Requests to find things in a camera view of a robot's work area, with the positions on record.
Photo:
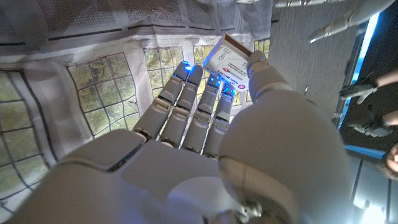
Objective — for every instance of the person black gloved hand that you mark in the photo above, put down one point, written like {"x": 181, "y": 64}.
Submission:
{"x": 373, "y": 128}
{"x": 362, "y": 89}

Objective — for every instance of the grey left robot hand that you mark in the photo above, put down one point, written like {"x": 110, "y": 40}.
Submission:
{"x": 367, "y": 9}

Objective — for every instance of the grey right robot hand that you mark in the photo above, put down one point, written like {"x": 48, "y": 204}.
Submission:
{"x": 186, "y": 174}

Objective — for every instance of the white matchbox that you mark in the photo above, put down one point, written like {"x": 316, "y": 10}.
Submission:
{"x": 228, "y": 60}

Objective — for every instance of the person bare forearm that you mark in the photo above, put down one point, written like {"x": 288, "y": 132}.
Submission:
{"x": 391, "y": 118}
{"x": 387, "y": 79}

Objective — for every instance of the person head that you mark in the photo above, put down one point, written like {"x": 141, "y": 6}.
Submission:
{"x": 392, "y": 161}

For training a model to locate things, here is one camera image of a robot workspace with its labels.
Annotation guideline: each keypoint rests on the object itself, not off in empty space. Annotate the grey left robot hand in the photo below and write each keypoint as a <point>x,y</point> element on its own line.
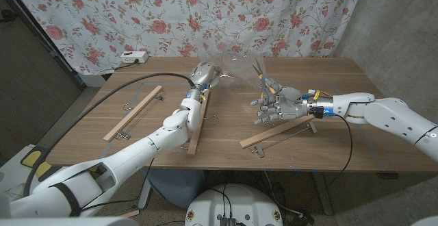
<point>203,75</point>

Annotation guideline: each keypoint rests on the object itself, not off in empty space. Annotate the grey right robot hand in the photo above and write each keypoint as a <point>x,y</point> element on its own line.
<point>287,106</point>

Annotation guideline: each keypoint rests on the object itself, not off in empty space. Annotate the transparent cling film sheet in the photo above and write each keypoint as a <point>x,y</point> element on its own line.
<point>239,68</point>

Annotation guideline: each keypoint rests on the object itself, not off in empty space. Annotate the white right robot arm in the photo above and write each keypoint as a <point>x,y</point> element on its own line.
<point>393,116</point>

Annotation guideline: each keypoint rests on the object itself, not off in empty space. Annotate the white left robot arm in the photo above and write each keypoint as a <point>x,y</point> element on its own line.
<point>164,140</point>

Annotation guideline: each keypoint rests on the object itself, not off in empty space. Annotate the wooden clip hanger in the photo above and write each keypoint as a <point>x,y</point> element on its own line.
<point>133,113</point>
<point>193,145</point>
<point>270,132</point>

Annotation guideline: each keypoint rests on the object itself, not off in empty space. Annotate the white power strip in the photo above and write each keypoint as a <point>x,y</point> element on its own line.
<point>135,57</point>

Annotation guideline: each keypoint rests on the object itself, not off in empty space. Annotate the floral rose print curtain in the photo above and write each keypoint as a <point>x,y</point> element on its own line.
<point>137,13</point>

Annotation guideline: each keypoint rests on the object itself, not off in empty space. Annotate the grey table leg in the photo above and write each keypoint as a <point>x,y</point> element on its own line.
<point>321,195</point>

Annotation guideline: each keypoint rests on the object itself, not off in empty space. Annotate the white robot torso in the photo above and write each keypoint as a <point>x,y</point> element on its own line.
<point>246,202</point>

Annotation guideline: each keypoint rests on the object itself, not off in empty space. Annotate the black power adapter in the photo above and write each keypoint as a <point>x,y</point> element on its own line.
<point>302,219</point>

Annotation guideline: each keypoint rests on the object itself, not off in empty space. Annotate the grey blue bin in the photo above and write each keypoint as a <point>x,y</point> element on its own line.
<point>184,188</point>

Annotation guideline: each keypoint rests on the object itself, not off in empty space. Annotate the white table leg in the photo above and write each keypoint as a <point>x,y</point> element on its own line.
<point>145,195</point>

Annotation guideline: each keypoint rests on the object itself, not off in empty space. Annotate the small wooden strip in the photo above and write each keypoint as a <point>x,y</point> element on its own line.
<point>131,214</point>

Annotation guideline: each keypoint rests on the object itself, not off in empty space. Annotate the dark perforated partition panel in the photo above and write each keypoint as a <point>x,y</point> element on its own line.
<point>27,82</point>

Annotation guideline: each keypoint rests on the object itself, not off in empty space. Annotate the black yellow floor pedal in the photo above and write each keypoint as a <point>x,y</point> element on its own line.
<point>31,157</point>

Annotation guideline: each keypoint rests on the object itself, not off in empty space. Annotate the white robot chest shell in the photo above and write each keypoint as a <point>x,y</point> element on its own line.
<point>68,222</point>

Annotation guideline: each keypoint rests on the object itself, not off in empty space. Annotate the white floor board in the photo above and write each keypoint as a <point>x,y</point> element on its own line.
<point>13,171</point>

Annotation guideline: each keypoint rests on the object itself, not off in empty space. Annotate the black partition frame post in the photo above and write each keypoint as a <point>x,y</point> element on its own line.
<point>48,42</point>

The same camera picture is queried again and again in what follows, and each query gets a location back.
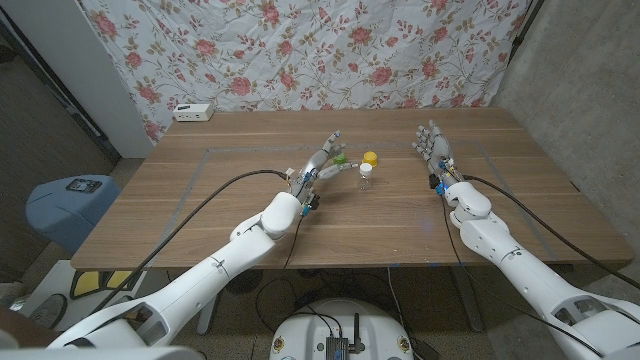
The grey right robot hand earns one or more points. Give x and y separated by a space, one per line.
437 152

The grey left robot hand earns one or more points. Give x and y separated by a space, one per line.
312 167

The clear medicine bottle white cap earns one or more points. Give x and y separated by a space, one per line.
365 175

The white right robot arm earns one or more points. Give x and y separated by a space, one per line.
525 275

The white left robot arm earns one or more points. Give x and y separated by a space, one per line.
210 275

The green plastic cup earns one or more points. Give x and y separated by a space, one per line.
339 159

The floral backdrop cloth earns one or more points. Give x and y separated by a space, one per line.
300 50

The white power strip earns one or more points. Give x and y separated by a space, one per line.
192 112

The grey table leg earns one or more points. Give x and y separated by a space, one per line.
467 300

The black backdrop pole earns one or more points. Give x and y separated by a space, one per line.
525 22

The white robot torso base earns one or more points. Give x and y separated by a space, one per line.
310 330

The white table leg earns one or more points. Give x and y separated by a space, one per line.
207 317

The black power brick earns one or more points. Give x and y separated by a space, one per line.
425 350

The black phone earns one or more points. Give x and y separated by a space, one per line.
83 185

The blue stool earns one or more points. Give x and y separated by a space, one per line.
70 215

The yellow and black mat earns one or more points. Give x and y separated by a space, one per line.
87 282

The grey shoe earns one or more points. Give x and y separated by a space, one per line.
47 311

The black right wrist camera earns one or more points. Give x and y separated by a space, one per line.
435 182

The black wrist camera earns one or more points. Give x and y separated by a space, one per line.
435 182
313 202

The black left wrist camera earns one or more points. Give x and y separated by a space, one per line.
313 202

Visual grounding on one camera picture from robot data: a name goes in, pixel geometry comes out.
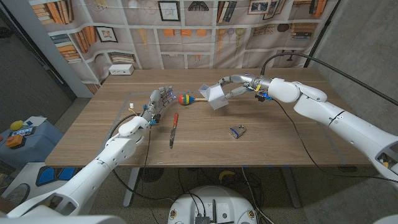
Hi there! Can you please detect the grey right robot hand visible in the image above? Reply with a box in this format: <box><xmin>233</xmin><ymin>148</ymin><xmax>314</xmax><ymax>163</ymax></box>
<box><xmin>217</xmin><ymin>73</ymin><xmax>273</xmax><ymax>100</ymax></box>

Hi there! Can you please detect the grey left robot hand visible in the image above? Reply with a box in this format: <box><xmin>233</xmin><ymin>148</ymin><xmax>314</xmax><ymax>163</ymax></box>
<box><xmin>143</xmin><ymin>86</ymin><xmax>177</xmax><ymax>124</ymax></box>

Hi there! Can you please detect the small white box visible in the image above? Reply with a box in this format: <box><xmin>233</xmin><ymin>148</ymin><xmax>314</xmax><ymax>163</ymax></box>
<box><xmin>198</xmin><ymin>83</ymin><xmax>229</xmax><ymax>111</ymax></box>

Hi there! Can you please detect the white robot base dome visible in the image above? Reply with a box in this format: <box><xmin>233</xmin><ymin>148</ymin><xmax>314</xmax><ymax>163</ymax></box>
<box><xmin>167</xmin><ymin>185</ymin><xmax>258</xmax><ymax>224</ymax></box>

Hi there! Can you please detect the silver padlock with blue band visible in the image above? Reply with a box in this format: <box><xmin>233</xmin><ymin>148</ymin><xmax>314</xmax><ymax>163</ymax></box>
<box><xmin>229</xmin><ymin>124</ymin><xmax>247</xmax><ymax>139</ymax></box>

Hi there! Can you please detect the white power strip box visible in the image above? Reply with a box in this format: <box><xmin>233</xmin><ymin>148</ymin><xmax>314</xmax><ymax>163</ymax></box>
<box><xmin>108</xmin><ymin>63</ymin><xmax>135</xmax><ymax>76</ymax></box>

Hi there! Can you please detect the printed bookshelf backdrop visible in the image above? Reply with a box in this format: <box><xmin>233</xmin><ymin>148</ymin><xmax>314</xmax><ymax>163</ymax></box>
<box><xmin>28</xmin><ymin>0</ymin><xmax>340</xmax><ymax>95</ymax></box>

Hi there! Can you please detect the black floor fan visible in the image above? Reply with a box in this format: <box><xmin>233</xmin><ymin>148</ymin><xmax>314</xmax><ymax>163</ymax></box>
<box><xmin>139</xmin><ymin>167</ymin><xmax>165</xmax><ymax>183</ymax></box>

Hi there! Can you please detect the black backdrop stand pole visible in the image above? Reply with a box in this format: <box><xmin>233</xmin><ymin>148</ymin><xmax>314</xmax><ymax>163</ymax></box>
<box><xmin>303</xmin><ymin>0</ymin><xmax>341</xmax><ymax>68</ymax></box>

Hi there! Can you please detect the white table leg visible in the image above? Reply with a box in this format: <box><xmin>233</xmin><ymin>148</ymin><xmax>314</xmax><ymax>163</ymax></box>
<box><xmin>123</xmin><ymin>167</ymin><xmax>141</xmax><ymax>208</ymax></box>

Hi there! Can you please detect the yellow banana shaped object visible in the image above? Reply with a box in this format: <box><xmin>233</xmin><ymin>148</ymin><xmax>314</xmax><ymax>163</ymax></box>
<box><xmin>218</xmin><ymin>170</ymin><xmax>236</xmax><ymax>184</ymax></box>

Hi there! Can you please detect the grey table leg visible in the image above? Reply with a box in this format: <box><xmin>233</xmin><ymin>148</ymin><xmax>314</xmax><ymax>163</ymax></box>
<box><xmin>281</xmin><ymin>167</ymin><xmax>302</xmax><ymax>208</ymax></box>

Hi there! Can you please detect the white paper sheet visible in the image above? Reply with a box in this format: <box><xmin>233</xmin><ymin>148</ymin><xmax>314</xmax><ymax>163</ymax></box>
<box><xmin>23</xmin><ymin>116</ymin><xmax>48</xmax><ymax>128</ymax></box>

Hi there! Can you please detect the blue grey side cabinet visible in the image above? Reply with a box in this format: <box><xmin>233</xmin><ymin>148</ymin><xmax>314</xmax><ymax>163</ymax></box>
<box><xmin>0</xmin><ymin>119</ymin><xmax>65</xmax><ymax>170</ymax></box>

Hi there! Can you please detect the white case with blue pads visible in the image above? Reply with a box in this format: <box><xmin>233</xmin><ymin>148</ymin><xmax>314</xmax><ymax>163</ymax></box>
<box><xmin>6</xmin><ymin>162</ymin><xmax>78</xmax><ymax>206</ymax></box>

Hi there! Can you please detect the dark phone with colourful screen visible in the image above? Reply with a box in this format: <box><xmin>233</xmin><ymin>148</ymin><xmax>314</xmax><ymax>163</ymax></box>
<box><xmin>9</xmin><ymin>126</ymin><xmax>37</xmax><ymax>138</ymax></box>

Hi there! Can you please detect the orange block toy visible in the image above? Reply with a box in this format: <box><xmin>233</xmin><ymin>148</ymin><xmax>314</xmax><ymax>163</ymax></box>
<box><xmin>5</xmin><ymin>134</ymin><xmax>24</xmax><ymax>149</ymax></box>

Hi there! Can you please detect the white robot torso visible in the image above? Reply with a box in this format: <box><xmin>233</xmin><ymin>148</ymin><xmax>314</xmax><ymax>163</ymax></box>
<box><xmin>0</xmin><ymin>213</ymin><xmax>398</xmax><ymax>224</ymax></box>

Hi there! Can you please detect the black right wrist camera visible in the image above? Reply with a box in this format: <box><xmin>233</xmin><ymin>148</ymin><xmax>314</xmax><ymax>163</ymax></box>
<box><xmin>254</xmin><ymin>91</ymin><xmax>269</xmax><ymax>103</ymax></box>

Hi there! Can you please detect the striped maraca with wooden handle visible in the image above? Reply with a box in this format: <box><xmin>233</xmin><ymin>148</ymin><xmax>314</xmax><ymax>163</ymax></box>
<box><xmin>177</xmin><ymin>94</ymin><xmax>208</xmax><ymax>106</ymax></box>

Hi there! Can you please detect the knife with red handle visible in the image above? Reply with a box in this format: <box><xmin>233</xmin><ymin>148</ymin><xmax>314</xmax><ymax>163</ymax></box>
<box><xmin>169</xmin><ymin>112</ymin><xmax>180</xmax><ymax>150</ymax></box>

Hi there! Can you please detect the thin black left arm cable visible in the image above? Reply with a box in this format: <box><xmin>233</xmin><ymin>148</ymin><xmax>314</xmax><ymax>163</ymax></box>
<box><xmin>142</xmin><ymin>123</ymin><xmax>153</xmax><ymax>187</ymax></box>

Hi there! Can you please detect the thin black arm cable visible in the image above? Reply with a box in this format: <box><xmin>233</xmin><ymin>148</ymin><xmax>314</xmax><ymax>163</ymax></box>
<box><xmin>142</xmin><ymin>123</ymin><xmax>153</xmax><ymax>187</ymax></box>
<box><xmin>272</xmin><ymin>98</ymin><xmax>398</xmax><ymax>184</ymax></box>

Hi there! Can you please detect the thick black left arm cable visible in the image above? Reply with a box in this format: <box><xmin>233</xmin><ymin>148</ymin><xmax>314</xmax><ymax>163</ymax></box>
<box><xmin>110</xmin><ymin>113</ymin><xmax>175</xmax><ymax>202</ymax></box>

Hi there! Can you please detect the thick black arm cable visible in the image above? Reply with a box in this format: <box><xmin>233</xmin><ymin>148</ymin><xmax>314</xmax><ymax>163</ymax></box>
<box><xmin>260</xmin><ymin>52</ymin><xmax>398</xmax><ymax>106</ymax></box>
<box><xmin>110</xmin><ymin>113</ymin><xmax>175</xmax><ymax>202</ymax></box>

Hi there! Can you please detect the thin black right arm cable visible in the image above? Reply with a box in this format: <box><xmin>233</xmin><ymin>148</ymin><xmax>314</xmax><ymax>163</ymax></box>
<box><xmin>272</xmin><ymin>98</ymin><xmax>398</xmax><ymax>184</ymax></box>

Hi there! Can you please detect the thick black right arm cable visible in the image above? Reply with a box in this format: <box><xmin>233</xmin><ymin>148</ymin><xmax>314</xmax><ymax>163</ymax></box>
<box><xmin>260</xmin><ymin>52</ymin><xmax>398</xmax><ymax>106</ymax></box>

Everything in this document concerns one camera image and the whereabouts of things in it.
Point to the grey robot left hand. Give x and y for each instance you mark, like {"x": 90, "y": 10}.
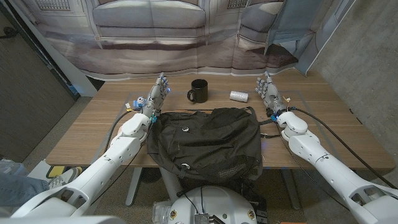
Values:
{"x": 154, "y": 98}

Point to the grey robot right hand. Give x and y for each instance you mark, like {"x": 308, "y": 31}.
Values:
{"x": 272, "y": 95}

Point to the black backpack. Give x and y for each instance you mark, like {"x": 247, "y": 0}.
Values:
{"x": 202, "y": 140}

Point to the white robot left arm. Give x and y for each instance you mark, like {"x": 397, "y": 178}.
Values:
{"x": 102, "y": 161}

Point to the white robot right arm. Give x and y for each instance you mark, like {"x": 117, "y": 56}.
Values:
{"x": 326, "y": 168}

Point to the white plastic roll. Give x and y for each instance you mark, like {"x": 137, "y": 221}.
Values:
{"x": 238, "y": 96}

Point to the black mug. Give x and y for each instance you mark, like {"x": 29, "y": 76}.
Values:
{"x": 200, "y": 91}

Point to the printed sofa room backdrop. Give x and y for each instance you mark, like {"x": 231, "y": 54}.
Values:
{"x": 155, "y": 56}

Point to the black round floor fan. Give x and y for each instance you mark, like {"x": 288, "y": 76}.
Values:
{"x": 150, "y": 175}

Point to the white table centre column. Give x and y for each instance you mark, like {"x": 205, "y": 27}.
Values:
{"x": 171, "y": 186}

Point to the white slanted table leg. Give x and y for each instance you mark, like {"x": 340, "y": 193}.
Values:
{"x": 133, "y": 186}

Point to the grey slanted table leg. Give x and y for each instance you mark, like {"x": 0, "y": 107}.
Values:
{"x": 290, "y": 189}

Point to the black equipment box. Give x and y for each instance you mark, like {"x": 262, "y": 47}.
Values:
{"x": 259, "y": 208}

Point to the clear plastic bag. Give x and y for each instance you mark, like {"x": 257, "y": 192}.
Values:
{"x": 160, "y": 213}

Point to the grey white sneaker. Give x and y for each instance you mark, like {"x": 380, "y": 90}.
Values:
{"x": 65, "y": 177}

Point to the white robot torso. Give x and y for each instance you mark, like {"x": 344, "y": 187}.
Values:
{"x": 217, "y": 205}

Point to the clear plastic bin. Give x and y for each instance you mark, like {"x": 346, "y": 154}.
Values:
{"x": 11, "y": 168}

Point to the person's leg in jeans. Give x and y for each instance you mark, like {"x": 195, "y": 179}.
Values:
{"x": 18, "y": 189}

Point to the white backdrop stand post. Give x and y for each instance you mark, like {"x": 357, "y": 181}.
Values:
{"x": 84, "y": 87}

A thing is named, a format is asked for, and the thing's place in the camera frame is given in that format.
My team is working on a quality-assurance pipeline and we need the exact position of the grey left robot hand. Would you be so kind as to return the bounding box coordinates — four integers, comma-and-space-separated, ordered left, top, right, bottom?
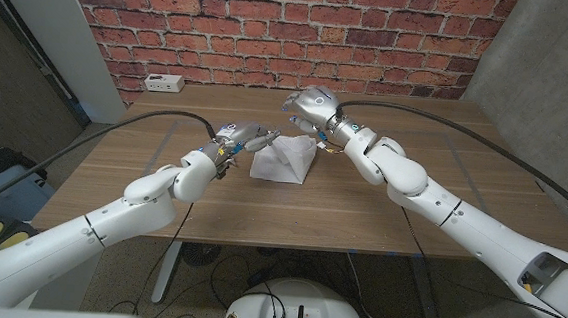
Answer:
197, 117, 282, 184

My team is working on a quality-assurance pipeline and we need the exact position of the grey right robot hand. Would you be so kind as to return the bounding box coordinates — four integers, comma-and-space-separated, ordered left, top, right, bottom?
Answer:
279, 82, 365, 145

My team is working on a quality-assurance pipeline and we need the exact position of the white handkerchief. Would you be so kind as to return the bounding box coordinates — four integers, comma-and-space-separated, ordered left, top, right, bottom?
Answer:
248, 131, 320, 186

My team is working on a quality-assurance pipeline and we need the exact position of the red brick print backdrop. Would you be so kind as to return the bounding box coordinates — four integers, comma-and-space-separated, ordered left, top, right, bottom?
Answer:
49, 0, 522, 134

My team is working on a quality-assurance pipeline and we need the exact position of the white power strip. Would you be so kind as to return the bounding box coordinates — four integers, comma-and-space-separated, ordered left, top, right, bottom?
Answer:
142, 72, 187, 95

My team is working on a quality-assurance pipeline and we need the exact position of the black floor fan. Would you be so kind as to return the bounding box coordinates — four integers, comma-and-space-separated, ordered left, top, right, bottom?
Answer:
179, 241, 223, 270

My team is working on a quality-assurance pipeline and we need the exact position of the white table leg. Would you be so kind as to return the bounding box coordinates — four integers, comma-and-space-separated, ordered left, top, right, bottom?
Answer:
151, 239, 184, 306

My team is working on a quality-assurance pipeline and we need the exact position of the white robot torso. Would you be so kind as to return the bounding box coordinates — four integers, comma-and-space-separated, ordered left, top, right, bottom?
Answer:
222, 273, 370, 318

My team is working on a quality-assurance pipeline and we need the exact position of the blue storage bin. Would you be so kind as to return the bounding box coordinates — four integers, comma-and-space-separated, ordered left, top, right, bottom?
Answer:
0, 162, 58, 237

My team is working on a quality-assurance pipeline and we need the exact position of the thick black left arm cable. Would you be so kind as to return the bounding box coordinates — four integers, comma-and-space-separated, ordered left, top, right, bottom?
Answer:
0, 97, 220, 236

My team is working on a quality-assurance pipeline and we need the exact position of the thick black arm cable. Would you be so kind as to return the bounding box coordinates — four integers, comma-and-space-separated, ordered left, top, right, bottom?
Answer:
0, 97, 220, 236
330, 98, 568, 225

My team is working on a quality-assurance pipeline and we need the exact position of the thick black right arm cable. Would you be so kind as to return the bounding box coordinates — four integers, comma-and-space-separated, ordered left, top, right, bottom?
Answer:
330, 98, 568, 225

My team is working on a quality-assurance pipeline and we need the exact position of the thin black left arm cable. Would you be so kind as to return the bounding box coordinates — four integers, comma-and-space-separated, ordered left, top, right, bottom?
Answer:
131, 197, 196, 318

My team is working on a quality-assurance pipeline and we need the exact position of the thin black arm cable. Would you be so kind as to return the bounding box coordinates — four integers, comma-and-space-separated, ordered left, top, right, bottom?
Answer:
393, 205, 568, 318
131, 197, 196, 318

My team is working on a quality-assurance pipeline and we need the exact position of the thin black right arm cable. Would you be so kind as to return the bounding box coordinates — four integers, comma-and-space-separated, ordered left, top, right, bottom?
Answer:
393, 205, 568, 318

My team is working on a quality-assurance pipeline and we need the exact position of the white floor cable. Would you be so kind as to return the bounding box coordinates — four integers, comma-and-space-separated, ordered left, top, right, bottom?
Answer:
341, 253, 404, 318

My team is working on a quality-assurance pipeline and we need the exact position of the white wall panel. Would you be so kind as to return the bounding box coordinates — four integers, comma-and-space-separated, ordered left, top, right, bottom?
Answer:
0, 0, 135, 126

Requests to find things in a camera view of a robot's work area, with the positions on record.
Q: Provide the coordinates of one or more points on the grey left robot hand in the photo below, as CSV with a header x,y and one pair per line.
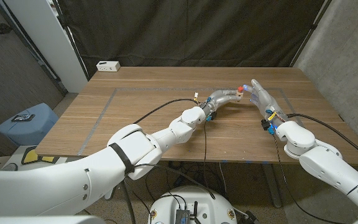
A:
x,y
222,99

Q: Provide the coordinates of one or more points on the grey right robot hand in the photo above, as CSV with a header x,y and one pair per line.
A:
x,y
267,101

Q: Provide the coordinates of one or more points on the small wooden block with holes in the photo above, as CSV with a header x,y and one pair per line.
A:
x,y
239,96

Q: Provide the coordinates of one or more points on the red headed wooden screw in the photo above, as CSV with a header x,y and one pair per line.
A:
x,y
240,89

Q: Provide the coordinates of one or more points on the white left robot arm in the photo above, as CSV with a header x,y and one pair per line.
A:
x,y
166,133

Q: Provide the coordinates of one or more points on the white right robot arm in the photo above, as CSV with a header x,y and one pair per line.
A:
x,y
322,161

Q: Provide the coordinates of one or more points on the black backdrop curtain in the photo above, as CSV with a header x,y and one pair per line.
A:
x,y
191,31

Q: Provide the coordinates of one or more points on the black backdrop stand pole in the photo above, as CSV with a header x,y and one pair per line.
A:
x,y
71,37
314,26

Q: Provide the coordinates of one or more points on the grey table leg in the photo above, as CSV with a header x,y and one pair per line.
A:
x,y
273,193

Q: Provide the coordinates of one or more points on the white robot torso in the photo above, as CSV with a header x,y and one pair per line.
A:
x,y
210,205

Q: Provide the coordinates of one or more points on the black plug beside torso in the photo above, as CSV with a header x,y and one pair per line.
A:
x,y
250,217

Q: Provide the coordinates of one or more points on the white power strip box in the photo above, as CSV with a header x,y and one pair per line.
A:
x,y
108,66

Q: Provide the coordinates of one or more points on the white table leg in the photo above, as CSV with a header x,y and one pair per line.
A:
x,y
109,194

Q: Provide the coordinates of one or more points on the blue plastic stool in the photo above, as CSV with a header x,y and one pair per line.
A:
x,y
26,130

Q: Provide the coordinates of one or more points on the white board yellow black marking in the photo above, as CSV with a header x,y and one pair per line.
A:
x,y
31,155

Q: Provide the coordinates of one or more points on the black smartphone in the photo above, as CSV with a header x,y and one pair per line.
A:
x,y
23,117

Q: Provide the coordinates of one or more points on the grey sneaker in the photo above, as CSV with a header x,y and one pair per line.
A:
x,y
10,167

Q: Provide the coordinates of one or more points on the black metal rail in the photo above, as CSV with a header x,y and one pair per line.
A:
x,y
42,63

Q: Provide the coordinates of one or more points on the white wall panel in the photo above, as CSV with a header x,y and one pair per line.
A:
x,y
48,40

Assignment: A bare number is expected: how many lines above contain the word "picture"?

Result: 2